TASK INSTRUCTIONS:
Copy each line of the data below in which the word "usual" can be found.
(THE DATA begins)
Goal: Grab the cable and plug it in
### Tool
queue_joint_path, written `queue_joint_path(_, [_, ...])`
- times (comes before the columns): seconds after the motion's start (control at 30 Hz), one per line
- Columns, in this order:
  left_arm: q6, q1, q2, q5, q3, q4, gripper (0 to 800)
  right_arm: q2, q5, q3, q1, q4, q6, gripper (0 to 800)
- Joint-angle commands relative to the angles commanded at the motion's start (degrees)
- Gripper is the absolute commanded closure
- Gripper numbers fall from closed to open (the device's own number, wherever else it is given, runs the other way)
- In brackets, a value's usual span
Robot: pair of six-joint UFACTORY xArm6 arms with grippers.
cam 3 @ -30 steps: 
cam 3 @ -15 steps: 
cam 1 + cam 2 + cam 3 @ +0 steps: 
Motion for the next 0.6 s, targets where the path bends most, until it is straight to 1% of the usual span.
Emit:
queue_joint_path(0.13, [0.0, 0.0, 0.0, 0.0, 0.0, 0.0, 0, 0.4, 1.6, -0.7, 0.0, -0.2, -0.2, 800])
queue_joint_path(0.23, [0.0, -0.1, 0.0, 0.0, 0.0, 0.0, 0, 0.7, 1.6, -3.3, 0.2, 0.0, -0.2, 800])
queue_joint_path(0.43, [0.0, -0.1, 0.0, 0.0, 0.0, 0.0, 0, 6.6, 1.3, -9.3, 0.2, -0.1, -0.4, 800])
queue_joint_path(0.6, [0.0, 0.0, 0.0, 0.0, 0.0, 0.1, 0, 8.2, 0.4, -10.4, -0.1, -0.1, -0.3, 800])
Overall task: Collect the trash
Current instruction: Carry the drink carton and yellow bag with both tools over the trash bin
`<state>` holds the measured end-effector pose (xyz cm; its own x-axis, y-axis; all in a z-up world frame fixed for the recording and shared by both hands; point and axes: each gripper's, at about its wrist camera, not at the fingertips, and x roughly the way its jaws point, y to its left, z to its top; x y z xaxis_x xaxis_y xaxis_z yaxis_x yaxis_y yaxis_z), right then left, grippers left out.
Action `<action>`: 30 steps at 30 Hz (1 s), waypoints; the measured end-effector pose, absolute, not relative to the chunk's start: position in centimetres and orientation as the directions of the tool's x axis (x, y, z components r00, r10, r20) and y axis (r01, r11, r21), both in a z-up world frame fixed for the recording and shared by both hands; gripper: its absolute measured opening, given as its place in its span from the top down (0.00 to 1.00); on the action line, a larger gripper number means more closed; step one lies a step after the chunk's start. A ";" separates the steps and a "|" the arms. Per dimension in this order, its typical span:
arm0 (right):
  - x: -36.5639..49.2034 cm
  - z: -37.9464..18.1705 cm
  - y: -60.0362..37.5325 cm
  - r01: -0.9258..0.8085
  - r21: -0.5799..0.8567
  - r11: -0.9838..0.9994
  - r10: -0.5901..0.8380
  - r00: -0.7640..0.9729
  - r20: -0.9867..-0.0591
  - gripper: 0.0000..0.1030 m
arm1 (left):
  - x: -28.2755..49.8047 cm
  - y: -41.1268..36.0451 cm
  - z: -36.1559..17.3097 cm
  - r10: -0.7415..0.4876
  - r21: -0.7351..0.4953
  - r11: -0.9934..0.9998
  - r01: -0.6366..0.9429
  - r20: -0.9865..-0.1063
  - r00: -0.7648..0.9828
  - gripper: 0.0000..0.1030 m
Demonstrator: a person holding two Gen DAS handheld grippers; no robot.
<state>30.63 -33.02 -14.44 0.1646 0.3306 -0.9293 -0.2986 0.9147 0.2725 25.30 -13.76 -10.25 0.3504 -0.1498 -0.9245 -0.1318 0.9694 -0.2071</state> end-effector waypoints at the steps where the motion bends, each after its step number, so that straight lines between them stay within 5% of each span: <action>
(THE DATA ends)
RESULT FOR THIS EXERCISE:
- In brackets, a value's usual span
Motion for the next 0.6 s, targets where the path bends most, until it is straight to 1% of the usual span.

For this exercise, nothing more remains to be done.